The problem –
Set every entry down again exactly, omitting none.

Stored items from a collection:
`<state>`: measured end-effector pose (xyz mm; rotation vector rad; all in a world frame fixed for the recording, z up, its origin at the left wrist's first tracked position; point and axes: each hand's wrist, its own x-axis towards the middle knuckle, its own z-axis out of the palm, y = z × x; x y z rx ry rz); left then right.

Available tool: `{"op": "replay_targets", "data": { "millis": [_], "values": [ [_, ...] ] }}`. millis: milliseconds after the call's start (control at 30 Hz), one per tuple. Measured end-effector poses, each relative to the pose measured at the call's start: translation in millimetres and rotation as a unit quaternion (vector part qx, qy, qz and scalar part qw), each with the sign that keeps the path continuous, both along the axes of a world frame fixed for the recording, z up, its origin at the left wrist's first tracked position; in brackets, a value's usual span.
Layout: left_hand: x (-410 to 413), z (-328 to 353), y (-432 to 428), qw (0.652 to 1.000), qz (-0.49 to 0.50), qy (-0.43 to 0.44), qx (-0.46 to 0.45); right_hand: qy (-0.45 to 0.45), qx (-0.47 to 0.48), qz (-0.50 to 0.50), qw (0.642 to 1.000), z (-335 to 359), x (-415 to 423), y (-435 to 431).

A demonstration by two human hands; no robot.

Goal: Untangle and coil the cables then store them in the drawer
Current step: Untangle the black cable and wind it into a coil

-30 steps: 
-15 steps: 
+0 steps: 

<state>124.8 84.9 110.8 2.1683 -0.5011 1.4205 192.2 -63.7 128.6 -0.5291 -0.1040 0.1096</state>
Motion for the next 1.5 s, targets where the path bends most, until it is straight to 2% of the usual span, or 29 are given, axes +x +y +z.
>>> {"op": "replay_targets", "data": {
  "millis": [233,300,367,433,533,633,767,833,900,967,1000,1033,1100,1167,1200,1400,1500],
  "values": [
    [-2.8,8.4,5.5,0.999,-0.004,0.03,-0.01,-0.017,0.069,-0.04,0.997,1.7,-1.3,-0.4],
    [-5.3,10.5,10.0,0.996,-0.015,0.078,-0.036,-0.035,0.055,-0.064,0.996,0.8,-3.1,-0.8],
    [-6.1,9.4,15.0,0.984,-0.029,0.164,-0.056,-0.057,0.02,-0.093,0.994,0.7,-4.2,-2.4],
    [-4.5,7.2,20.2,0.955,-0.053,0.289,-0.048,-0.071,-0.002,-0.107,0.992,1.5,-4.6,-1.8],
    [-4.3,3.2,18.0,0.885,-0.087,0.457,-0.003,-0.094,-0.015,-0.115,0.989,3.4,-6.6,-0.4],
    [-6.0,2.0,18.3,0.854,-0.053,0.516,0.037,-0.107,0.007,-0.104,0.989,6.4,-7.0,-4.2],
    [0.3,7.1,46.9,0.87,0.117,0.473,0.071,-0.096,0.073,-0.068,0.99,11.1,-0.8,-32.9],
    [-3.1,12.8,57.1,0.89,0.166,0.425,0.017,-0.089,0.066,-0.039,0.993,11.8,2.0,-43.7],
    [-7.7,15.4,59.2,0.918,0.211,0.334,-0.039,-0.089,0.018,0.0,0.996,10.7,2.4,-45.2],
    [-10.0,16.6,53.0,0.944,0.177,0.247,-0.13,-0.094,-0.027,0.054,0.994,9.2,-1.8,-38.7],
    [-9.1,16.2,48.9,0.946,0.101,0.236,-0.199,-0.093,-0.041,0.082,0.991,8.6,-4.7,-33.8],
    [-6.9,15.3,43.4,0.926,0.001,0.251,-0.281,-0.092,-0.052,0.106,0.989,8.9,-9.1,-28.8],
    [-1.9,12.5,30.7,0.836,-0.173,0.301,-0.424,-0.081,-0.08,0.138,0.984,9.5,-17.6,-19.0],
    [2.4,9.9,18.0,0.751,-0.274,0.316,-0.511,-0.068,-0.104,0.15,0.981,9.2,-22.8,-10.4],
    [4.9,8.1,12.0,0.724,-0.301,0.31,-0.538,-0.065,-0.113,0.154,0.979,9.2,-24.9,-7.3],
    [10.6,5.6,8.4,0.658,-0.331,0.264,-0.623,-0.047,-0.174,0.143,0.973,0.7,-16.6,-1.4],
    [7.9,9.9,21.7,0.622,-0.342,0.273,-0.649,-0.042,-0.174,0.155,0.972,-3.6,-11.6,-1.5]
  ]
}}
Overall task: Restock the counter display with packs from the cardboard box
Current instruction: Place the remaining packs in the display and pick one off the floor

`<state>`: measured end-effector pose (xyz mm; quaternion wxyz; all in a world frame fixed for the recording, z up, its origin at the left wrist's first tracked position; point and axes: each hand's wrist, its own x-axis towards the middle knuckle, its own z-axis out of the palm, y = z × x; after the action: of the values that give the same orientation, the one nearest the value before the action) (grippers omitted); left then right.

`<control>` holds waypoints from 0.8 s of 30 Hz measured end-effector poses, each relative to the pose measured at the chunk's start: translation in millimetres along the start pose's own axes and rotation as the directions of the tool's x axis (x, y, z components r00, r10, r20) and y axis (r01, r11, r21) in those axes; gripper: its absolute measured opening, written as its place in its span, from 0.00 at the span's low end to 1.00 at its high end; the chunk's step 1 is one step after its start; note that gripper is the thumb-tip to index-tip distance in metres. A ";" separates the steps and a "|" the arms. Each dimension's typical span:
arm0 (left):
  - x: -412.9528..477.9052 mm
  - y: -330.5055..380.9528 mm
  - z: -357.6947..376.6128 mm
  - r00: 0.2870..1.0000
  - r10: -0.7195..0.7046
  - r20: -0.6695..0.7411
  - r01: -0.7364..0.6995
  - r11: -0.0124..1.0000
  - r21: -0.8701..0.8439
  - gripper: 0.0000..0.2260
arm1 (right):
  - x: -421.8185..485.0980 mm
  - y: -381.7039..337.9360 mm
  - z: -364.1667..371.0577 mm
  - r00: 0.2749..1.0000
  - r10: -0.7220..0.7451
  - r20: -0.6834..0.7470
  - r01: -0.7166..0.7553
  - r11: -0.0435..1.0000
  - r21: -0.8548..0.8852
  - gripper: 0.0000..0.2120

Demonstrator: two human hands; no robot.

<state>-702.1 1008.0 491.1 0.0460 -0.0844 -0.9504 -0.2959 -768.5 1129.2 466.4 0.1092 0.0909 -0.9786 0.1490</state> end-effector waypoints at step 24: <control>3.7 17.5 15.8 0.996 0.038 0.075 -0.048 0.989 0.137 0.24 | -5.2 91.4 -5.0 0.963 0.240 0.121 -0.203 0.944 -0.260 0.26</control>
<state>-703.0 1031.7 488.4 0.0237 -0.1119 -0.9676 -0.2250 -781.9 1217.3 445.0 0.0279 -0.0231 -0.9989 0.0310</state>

Written answer –
`<state>`: measured end-effector pose (xyz mm; rotation vector rad; all in a world frame fixed for the recording, z up, its origin at the left wrist's first tracked position; point and axes: each hand's wrist, its own x-axis towards the middle knuckle, its own z-axis out of the palm, y = z × x; x y z rx ry rz); left then right.

Available tool: `{"op": "replay_targets", "data": { "millis": [_], "values": [ [_, ...] ] }}`. millis: milliseconds after the call's start (control at 30 Hz), one per tuple. Measured end-effector poses, each relative to the pose measured at the call's start: translation in millimetres and rotation as a unit quaternion (vector part qx, qy, qz and scalar part qw), each with the sign that keeps the path continuous, both along the axes of a world frame fixed for the recording, z up, its origin at the left wrist's first tracked position; in brackets, a value's usual span.
Layout: left_hand: x (-410 to 413), z (-328 to 353), y (-432 to 428), qw (0.652 to 1.000), qz (-0.49 to 0.50), qy (-0.43 to 0.44), qx (-0.46 to 0.45); right_hand: qy (-0.45 to 0.45), qx (-0.47 to 0.48), qz (-0.50 to 0.50), qw (0.642 to 1.000), z (-335 to 359), x (-415 to 423), y (-435 to 431).

A demonstration by two human hands; no robot.

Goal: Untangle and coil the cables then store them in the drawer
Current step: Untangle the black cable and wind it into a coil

-30 steps: 
-15 steps: 
+0 steps: 

<state>124.8 84.9 110.8 2.1683 -0.5011 1.4205 192.2 -63.7 128.6 -0.5291 -0.1040 0.1096</state>
Motion for the next 1.5 s, targets where the path bends most, until it is straight to 2% of the usual span, or 29 are given, axes +x +y +z.
>>> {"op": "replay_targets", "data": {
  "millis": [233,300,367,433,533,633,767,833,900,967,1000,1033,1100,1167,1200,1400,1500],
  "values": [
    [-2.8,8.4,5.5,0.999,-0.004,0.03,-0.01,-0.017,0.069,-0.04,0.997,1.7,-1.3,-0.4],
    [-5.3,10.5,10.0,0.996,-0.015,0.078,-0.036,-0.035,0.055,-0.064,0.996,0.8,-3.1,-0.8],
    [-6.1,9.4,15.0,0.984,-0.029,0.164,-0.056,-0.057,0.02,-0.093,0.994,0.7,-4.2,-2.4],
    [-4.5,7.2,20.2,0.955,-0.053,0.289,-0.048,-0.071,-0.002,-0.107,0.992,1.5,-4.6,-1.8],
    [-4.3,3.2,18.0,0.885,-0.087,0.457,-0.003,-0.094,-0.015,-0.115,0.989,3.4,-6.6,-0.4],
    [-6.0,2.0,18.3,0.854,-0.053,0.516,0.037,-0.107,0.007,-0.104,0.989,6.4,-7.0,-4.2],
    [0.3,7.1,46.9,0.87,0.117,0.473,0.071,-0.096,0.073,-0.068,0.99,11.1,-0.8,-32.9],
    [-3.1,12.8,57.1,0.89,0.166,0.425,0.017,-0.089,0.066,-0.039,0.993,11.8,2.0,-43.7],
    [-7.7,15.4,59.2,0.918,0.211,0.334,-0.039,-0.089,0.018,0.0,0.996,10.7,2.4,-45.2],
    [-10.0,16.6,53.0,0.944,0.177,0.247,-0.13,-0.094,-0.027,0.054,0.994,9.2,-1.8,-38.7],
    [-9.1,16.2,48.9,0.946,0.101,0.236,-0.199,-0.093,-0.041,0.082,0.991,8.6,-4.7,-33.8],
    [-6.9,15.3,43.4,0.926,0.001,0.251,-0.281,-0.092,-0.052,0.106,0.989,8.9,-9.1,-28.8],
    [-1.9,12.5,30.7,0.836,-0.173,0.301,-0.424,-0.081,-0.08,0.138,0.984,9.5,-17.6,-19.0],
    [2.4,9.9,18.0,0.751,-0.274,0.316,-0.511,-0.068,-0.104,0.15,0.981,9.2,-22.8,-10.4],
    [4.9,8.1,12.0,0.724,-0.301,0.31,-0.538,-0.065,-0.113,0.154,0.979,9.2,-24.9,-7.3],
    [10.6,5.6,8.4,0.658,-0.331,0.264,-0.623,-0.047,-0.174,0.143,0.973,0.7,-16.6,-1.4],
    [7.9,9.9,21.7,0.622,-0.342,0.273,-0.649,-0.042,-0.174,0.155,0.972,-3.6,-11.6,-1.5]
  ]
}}
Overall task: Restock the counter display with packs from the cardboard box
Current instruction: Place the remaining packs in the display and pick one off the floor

`<state>`: measured end-effector pose (xyz mm; quaternion wxyz; all in a world frame fixed for the recording, z up, its origin at the left wrist's first tracked position; point and axes: each hand's wrist, its own x-axis towards the middle knuckle, its own z-axis out of the palm, y = z × x; after the action: of the values that give the same orientation, the one nearest the value before the action) (grippers omitted); left then right.

`<control>` holds waypoints from 0.8 s of 30 Hz measured end-effector poses, each relative to the pose measured at the chunk's start: translation in millimetres along the start pose's own axes and rotation as the directions of the tool's x axis (x, y, z components r00, r10, r20) and y axis (r01, r11, r21) in those axes; gripper: its absolute measured opening, written as its place in its span, from 0.00 at the span's low end to 1.00 at its high end; the chunk's step 1 is one step after its start; note that gripper is the thumb-tip to index-tip distance in metres. A ";" separates the steps and a "|" the arms. Each dimension's typical span:
arm0 (left):
  - x: -412.9528..477.9052 mm
  - y: -330.5055..380.9528 mm
  - z: -357.6947..376.6128 mm
  - r00: 0.2870..1.0000
  - r10: -0.7195..0.7046
  - r20: -0.6695..0.7411
  - r01: -0.7364..0.6995
  - r11: -0.0124..1.0000
  - r21: -0.8701..0.8439
  - gripper: 0.0000..0.2260
arm1 (right):
  - x: -421.8185..485.0980 mm
  - y: -381.7039..337.9360 mm
  - z: -364.1667..371.0577 mm
  - r00: 0.2749..1.0000
  - r10: -0.7220..0.7451
  - r20: -0.6834..0.7470
  - r01: -0.7166..0.7553
  - r11: -0.0435..1.0000
  - r21: -0.8548..0.8852
  - gripper: 0.0000..0.2120

Demonstrator: two human hands; no robot.

<state>-702.1 1008.0 491.1 0.0460 -0.0844 -0.9504 -0.2959 -768.5 1129.2 466.4 0.1092 0.0909 -0.9786 0.1490</state> end-effector waypoints at step 24: <control>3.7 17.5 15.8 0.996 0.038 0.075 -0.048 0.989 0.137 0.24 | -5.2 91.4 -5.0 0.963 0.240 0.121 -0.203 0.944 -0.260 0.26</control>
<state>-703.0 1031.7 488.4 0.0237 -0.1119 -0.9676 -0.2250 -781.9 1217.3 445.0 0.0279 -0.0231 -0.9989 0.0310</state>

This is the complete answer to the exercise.